*Exercise objective*:
Search the records for the string "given" and copy every line in which it appears.

*Data to use*:
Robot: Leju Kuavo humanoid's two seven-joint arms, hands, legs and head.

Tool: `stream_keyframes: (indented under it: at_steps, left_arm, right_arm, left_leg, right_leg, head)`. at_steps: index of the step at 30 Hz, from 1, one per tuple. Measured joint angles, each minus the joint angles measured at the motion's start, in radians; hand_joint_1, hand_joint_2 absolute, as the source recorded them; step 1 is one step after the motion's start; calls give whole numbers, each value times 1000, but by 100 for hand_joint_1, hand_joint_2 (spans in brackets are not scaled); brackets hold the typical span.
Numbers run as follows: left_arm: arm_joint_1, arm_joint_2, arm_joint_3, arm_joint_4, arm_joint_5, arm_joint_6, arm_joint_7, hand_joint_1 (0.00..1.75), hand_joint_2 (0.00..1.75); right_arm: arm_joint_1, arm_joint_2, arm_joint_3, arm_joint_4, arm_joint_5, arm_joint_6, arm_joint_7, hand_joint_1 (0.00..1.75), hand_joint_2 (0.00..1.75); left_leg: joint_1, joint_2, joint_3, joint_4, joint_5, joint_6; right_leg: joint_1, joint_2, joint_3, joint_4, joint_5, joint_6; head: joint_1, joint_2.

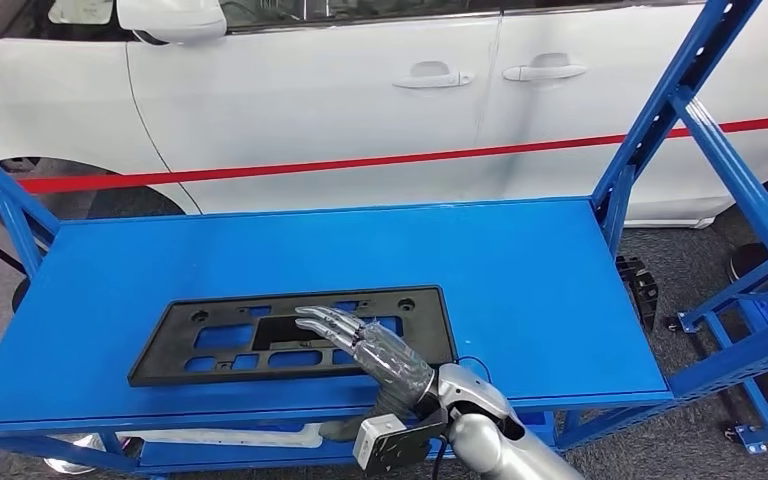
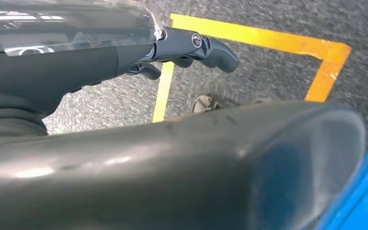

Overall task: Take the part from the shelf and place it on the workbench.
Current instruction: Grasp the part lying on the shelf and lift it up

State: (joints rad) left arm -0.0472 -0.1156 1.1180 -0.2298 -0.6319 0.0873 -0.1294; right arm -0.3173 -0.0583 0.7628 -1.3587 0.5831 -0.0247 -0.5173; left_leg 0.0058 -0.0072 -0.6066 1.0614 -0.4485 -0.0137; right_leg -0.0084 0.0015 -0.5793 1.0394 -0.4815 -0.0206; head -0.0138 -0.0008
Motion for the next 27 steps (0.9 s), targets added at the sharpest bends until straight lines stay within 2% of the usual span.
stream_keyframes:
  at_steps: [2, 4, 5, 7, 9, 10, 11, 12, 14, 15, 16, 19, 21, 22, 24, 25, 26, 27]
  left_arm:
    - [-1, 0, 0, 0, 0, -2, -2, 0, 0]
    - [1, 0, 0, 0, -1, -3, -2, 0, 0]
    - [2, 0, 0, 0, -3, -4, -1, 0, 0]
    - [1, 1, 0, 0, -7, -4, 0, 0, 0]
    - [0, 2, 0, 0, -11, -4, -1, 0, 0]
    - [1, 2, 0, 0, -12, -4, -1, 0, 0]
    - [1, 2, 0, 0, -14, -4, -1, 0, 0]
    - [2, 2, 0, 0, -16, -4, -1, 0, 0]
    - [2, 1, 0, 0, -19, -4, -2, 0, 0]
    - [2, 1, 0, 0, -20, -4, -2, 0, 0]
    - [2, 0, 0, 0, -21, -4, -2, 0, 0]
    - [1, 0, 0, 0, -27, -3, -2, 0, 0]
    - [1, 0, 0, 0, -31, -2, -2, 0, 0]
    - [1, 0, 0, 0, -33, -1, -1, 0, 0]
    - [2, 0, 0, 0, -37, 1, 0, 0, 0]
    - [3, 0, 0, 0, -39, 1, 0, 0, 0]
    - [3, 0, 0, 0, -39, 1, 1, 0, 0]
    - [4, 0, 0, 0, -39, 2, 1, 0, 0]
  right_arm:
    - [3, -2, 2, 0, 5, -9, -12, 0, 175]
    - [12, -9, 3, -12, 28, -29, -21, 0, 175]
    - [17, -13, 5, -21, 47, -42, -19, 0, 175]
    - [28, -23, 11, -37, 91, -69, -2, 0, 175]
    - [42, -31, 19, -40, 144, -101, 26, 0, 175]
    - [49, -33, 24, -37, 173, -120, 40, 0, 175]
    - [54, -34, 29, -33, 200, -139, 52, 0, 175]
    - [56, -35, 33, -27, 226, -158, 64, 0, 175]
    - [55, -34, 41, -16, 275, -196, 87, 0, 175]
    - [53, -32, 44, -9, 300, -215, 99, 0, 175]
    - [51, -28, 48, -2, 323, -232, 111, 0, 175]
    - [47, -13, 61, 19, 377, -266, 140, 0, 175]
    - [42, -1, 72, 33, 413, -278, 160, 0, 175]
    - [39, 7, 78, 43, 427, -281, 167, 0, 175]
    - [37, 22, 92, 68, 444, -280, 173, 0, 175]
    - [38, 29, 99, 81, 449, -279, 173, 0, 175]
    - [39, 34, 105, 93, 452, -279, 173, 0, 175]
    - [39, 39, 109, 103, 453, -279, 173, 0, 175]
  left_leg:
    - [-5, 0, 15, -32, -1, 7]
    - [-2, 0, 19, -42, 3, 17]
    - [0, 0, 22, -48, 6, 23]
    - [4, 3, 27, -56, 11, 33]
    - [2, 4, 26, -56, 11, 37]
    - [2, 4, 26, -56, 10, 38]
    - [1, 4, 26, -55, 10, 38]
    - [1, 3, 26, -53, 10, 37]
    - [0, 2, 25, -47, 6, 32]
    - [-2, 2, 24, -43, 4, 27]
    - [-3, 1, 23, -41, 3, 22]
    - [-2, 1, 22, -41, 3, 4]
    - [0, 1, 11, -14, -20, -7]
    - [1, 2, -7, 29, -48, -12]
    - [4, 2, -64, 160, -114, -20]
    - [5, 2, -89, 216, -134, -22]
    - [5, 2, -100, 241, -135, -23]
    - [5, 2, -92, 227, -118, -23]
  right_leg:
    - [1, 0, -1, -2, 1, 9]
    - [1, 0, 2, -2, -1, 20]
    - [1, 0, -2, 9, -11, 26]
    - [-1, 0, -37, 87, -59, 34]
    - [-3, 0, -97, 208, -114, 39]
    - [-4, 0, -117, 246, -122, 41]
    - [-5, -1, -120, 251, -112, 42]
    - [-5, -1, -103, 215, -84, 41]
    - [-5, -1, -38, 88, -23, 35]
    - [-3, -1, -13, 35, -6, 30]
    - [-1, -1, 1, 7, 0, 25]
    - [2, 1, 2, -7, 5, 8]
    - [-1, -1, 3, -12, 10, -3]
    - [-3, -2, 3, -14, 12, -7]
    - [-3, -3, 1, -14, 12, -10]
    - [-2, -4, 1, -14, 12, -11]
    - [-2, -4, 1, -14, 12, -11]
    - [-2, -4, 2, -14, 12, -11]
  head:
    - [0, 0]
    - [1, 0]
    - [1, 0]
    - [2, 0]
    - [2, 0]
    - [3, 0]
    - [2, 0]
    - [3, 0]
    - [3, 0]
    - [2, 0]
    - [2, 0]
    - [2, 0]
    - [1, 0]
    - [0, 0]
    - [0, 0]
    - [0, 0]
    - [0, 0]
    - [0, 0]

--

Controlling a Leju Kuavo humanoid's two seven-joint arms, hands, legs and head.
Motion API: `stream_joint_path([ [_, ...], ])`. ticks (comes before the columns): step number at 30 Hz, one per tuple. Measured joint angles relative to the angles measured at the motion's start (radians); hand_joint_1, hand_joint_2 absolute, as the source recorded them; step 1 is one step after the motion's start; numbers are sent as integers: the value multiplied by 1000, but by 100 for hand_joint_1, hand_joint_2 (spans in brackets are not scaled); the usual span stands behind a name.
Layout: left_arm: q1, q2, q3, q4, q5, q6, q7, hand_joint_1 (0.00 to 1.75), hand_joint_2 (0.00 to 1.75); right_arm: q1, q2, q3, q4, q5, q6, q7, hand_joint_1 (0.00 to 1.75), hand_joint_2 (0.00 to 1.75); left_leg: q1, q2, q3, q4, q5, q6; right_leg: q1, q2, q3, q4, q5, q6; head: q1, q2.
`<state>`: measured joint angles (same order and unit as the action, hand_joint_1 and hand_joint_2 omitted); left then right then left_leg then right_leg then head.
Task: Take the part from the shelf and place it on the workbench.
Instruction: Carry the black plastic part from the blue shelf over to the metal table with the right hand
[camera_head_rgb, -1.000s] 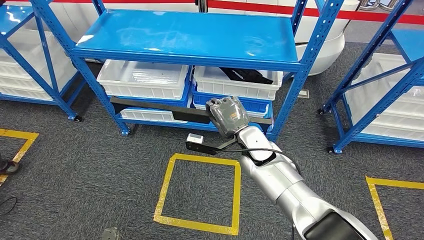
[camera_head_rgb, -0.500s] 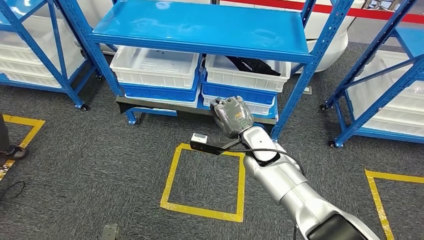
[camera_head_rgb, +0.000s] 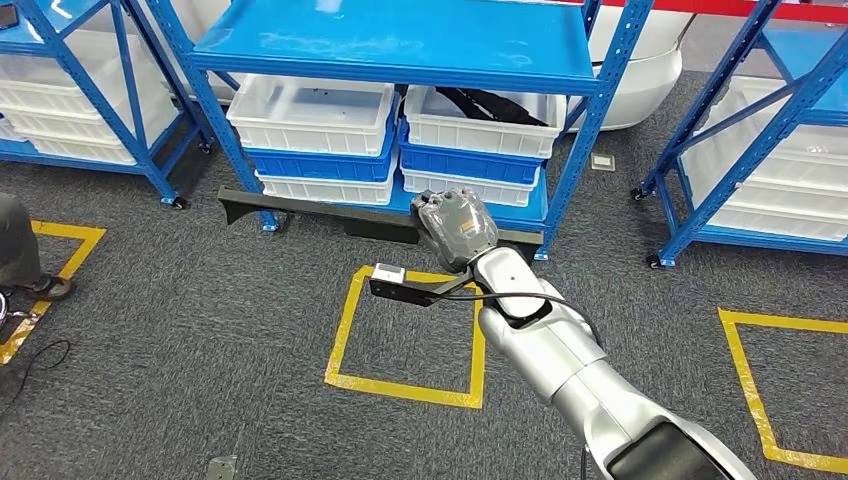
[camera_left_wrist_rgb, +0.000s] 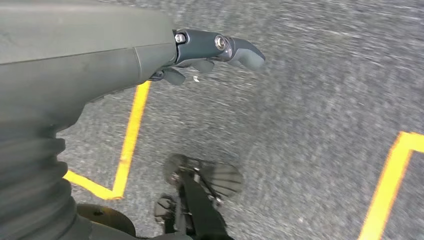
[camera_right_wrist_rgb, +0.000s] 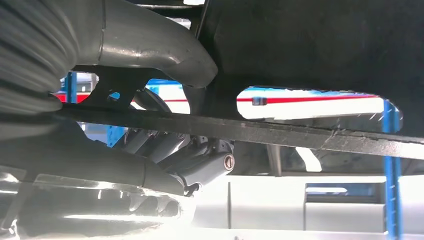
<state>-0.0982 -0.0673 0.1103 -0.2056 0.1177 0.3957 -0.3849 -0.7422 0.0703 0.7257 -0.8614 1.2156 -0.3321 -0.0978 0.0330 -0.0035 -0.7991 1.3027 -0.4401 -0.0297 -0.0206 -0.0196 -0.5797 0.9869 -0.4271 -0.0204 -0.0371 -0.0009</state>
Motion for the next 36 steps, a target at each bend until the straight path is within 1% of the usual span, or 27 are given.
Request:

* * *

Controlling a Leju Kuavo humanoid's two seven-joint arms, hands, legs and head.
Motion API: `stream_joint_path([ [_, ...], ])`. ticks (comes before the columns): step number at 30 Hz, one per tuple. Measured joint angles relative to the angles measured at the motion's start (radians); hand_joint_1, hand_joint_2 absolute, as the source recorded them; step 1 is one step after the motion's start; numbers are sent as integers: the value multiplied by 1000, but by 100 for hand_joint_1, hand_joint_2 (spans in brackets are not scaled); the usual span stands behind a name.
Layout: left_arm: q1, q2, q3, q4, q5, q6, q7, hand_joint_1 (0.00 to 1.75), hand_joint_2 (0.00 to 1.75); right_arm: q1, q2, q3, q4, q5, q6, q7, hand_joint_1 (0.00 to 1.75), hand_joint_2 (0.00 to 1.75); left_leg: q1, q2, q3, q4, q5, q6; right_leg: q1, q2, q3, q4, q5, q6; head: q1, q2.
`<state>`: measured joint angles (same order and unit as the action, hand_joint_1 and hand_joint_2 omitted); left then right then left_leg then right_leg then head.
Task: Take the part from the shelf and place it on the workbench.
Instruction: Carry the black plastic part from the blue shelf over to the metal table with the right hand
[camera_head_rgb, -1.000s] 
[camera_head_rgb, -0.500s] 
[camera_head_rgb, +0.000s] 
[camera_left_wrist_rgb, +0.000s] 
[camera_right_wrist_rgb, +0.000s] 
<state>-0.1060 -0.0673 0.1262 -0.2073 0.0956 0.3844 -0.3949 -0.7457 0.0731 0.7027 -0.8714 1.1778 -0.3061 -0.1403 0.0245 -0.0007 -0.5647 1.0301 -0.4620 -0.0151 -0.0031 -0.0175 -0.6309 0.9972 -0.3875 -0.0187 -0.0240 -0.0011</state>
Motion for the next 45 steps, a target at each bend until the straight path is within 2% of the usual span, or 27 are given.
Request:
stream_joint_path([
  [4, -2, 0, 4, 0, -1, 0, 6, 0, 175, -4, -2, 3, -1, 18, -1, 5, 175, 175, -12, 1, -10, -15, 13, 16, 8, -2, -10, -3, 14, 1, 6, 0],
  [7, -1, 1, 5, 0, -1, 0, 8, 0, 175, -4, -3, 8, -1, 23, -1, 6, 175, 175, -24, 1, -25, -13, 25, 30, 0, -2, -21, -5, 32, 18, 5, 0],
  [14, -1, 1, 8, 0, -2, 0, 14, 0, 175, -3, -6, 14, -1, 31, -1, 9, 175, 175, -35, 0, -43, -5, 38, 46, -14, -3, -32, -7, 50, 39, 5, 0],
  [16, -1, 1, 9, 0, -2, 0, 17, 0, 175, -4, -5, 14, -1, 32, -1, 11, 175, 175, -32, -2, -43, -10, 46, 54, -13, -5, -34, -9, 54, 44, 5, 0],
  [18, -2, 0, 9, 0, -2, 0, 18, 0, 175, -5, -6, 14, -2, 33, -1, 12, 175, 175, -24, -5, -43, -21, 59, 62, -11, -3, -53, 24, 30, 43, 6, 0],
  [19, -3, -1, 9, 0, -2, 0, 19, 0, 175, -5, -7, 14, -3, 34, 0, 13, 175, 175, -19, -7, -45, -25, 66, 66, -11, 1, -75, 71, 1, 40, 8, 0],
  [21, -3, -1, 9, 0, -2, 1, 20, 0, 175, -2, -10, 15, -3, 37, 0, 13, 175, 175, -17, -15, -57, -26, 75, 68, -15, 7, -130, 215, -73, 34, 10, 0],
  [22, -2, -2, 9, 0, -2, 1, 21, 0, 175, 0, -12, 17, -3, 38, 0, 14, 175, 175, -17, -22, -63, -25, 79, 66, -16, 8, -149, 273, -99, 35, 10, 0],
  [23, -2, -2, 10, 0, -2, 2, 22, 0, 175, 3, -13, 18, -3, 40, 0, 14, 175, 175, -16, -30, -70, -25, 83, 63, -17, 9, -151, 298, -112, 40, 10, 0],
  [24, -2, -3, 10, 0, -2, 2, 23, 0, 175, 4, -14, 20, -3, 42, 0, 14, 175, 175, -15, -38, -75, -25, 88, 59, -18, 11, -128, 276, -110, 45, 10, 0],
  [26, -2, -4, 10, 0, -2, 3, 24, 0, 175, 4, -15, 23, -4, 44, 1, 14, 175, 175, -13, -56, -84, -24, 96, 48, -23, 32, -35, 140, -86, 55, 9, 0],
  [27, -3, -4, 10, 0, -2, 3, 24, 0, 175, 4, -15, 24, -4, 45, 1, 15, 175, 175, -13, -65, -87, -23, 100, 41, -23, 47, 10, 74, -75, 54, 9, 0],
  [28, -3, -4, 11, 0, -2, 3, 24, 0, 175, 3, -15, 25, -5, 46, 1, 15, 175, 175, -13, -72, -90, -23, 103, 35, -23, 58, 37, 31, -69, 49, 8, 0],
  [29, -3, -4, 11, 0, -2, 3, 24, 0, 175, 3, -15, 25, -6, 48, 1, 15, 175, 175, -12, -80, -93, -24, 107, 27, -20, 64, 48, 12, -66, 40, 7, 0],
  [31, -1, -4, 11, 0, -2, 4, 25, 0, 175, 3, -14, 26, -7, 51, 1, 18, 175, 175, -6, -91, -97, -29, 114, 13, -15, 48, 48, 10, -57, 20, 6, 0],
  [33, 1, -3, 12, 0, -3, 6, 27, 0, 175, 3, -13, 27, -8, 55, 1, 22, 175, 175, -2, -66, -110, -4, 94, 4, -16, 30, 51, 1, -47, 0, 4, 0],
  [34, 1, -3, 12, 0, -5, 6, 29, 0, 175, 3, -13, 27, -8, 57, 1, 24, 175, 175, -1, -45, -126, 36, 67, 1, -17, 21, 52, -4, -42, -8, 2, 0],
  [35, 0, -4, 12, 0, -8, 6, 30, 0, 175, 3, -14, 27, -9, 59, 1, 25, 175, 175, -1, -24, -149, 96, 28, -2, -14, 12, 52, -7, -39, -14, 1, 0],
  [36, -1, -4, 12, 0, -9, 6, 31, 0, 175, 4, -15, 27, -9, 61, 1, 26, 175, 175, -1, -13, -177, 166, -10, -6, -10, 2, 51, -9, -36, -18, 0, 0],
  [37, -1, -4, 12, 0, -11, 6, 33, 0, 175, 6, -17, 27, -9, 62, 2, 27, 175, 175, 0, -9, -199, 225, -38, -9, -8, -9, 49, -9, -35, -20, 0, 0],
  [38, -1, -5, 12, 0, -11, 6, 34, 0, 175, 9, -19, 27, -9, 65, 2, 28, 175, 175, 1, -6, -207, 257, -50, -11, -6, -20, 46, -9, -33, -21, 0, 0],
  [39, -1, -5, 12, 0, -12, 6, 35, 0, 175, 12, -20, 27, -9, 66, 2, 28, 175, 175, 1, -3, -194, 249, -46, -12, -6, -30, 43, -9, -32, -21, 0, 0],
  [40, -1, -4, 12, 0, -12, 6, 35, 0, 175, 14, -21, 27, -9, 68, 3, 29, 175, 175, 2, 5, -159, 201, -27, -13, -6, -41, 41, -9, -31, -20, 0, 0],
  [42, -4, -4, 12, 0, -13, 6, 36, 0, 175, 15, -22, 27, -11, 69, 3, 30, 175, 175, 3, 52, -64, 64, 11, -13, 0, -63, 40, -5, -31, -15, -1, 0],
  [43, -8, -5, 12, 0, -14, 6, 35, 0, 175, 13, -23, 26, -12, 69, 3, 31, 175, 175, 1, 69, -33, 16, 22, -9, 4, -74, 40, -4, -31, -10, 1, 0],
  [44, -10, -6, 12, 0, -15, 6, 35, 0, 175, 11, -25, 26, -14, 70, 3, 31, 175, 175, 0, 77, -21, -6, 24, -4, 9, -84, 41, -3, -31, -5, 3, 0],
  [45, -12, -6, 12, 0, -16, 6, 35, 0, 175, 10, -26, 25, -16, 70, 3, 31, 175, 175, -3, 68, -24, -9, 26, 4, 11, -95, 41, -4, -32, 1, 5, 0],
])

*Reply to the task*:
Motion for the next 36 steps, a target at each bend until the straight path is within 1% of the usual span, or 27 are given.
Motion for the next 45 steps, a target at each bend until the straight path is within 2% of the usual span, or 27 are given.

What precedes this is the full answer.